Here's a corporate motto for you: "Destroying data since 1959." Timothy ran into a company called Garner Products (which doesn't use that motto as far as we know), at a security conference. While most exhibitors were busily preserving or encrypting data one way or another, Garner was not only destroying data but delighting in it. And yes, they've really been doing this since 1959; they started out degaussing broadcast cartridges so broadcasters could re-use them without worrying about old cue tones creeping into new recordings. Now, you might ask, "Instead of spending $9,000 or more to render hard drives useless, couldn't you just use a $24 sledge hammer? And have the fun of destroying something physical as a free bonus?" Yes, you could. You'd get healthy exercise as well, and if you only wanted to destroy the data on the hard drives, so what? New drives are cheap these days. But some government agencies and financial institutions require degaussing before the physical destruction (and Garner has machines that do physical destruction, too -- which is how they deal with SSDs). Garner Products President Ron Stofan says in the interview that their destruction process is more certain than shooting a hard drive with a .45. But neither he nor Tim demonstrated a shooting vs. degaussing test for us, so we remain skeptical.

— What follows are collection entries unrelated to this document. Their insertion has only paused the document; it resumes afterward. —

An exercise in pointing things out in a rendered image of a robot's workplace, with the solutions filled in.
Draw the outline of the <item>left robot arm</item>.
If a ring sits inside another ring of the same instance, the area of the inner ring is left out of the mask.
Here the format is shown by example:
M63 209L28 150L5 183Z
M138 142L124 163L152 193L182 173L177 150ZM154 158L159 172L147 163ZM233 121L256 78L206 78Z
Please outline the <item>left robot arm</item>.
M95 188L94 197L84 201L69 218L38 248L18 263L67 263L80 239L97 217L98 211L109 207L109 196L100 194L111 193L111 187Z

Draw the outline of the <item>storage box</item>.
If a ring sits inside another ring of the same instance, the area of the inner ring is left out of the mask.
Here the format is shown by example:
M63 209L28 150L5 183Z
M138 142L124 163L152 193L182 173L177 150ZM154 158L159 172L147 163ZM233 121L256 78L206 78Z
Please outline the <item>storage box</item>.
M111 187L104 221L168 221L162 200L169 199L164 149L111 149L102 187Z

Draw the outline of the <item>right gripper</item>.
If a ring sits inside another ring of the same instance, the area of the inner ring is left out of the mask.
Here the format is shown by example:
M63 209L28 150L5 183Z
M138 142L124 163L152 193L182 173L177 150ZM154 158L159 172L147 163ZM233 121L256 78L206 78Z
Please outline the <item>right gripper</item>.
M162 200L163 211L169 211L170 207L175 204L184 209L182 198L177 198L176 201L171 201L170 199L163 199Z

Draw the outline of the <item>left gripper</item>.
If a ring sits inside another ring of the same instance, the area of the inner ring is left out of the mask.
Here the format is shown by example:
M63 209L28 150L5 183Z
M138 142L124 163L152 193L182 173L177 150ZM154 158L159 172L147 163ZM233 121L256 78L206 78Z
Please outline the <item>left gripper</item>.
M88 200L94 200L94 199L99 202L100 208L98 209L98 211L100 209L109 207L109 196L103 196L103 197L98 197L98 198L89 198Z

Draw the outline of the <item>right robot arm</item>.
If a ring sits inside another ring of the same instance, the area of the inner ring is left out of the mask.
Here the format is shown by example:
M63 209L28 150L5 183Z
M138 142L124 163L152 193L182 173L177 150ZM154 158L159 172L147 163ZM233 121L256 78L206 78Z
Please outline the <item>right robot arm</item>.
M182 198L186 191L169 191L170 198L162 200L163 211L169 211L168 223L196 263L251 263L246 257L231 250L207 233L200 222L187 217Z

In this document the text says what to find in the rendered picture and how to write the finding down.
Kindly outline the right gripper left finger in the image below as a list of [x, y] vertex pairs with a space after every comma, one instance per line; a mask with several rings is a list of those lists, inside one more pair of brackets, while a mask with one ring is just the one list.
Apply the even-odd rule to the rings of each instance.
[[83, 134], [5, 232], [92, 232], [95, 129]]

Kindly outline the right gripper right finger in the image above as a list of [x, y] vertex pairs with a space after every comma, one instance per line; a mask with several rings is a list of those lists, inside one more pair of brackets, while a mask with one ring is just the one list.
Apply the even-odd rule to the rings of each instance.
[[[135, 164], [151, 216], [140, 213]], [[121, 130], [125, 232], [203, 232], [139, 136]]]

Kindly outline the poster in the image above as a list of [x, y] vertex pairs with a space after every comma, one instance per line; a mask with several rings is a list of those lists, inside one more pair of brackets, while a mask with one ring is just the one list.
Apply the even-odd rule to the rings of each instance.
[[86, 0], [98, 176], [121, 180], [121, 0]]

26 of 295 comments (clear)

  1. dd by Anonymous Coward · · Score: 4, Informative

    dd if=/dev/zero of=/dev/sda bs=1024 &

    1. Re:dd by Gordonjcp · · Score: 4, Insightful

      Exactly. A single pass of /dev/zero will wipe all the data on the drive beyond any hope of recovery, and sure as hell doesn't cost nine grand.

    2. Re:dd by SpectreBlofeld · · Score: 3, Informative

      I encourage anyone who has 20 minutes to spare to watch this short Frontline documentary on E-waste:

      http://www.pbs.org/frontlineworld/stories/ghana804/video/video_index.html

      I bet lots of companies throwing out old hardware who are worried about data leakage could actually find use for their old drives in-house. Hell, just keep them in a closet somewhere until one of your in-use drives go bad (and they will).

    3. Re:dd by h4rr4r · · Score: 3, Insightful

      What are you going to do with several hundred 40GB IDE drives?
      How about some SCSI320 drives?

      No one has enough room to store all this crap.

    4. Re:dd by Hatta · · Score: 3, Interesting

      Does the DoD have evidence that data can be recovered from a zeroed drive? Or do the recommend overkill just because they can?

      --
      Give me Classic Slashdot or give me death!
    5. Re:dd by Frank+T.+Lofaro+Jr. · · Score: 5, Funny

      Just store your data using ReiserFS, kill the power and your data's dead too.

      --
      Just because it CAN be done, doesn't mean it should!
    6. Re:dd by acariquara · · Score: 5, Funny

      What are you going to do with several hundred 40GB IDE drives?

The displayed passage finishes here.